Это вкратце. Кончался же рассказ буквально так:
«Закат пылал. И вся пышная природа как бы созерцала подобный финал. Прохожий старик остановился, взглянул на истерзанный беззащитный зад, воскликнул: — Боже правый! — и заплакал».
Я говорю:
— Как же так, Марья Ивановна, вы бракуете такой потрясающий рассказ? Сюжет развёрнут, фабула обработана.
Она говорит:
— Да, всё прекрасно. Но у вас кулацкая идеология.
— Никак нет, говорю, вожжами драли.
Она опять начала меня крыть. Так крыла, так крыла, что у меня даже золотой зуб заныл. Я вновь выбежал на улицу и сожрал две порции мороженого, удивляясь, до чего сознательная цензура. Хорошо-с. Являюсь вновь к столу:
— Вы меня, Марья Ивановна, без ножа режете. Я Мишке Сусленникову два с полтиной должен.
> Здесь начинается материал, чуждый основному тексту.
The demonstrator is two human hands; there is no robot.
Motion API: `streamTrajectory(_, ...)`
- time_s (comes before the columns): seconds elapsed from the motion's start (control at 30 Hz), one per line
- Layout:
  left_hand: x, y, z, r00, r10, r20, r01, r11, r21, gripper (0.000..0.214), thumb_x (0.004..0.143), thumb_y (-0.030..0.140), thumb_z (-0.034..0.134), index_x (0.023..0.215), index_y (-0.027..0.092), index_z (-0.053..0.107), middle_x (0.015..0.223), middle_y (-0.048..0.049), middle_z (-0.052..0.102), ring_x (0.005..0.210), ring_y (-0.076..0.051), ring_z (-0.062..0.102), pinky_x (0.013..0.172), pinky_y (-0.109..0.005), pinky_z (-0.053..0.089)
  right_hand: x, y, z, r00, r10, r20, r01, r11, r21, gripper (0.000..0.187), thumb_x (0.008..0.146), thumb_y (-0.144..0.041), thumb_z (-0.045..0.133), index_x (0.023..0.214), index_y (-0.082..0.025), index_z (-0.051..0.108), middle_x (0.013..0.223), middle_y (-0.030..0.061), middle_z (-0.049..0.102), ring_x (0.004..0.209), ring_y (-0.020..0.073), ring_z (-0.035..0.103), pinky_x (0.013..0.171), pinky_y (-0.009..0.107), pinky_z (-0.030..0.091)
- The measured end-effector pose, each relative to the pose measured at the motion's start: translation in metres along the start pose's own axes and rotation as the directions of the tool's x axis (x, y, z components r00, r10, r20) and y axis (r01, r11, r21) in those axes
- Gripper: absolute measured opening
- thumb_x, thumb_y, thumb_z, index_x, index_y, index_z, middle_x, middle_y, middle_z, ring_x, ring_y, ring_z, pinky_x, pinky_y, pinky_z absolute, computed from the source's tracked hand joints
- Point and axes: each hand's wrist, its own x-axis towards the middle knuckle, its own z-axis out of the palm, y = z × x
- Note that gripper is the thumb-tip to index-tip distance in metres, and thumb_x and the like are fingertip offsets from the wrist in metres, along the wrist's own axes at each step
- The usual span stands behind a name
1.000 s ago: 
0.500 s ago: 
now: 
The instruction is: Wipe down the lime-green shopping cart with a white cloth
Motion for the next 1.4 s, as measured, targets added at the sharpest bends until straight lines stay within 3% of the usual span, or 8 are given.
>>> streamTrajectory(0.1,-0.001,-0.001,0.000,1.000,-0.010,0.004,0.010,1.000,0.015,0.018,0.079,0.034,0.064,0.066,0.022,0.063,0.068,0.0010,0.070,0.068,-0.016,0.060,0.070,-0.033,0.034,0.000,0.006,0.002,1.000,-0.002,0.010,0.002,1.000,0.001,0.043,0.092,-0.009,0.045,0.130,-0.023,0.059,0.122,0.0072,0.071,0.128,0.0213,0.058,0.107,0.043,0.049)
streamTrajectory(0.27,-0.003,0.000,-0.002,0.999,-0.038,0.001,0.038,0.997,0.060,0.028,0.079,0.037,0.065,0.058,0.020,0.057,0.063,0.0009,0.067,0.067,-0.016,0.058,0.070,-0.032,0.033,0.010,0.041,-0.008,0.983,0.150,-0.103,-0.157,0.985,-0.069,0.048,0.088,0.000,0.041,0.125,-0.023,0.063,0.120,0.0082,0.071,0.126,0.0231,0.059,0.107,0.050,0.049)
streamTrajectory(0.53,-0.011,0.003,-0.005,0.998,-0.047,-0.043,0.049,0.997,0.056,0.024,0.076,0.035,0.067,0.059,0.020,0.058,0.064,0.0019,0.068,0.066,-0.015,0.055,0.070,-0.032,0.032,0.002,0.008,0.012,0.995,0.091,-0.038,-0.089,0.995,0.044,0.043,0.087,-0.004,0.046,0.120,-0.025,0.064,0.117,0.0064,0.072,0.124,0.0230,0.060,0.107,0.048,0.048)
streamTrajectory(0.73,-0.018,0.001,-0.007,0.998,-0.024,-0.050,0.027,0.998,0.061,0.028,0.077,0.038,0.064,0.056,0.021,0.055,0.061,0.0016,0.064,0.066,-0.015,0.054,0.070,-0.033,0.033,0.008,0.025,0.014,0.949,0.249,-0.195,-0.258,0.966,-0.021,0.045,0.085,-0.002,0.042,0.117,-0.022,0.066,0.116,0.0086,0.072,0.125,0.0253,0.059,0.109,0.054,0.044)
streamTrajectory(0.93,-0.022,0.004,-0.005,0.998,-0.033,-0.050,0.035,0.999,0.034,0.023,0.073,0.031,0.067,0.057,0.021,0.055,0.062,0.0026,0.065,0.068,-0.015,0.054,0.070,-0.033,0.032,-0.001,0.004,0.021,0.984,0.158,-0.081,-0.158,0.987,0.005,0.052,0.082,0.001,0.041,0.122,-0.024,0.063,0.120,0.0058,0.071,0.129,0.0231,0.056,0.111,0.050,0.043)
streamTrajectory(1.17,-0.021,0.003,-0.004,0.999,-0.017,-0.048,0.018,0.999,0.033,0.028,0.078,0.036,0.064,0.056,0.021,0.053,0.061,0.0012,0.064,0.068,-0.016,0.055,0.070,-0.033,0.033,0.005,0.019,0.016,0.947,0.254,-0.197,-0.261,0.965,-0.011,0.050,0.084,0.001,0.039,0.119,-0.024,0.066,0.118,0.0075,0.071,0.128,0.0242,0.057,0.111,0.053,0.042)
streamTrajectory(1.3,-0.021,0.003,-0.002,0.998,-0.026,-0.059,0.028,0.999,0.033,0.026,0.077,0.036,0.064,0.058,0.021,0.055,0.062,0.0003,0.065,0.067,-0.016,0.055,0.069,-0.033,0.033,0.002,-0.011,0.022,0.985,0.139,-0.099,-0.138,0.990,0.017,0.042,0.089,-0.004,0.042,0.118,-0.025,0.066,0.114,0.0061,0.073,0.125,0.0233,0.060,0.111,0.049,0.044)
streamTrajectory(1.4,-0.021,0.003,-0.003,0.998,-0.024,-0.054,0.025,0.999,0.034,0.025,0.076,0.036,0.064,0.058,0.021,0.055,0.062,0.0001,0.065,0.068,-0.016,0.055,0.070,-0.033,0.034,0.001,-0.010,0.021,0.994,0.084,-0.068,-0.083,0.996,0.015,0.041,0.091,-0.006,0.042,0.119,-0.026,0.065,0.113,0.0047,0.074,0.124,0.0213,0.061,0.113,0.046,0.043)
Я…
— Почему у вас тошнотворное слово — «Боже» — с большой буквы? — перебила она.
— Потому, что это новая строка.
— Пустая отговорка, — сказала она. — Переставьте слова, напишите: «Правый боже! — воскликнул старик».
— Так никто не восклицает, тем более на старости лет, — сказал я. — А всегда восклицают: «Боже правый».
Она говорит:
— Я, знаете, человек подначальный, должна стоять на страже. У нас семьсот циркуляров одних. Я женщина партийная.
— Я тоже человек сознательный, — сказал я, вставил папиросу в янтарный мундштук и закурил, пуская дым самыми маленькими колечками.
— А скажите, товарищ Моськин, вы в данном рассказе на стороне мужиков-насильников, или…
— Никогда! — возмутился я. — Всецело на стороне угнетённых женщин, — и вновь пустил дым самым маленьким колечком, вроде обручального.